In solvent-treated rats, gastrointestinal propulsion did not differ when the test meal was given to conscious animals or when the meal was administered under ether anaesthesia. In rats treated with capsaicin, gastrointestinal propulsion was unchanged as compared with solvent-treated rats when the test meal was administered to conscious animals. When, however, the meal was given under ether anaesthesia capsaicin-treated rats showed a delayed gastrointestinal propulsion as compared with solventtreated rats.
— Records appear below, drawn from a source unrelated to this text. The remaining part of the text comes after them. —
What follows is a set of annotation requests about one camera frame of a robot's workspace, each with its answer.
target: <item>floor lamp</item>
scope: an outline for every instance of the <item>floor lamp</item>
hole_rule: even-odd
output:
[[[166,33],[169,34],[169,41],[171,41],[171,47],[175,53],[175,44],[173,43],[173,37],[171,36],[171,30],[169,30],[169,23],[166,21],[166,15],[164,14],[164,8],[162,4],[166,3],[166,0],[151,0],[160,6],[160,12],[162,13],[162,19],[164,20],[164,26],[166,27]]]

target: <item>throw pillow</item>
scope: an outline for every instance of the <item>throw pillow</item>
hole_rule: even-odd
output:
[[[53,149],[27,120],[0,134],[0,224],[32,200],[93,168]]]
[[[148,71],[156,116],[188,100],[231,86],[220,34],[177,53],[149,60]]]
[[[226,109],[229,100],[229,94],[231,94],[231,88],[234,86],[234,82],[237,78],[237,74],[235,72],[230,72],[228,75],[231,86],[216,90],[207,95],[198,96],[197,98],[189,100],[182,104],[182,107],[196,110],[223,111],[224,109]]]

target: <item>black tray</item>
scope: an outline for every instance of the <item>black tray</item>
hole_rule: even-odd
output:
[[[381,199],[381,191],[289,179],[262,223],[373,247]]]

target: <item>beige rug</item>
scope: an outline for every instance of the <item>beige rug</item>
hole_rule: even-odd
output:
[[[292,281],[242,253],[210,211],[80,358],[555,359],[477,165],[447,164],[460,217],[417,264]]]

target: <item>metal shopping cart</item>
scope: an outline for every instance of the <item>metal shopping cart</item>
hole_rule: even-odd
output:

This delay in gastrointestinal propulsion was abolished by pretreatment of the animals with guanethidine (67 μmol kg−1 S.C.).
Rats treated with capsaicin exhibited a prolonged sleeping time in response to ether as compared with solventtreated rats.
Defaecation in relation to food intake was not changed in rats treated with capsaicin as compared with solvent-treated animals.
These results indicate that capsaicin-sensitive afferent neurones do not participate in the physiologic control of gastrointestinal propulsion. The delay in gastrointestinal propulsion observed in capsaicin-treated rats when fed under ether anaesthesia seems to involve the sympathetic nervous system. This finding suggests that secondary functional changes in the autonomic nervous system following capsaicin treatment can influence physiologic processes in which capsaicin-sensitive afferent neurones are not primarily implicated.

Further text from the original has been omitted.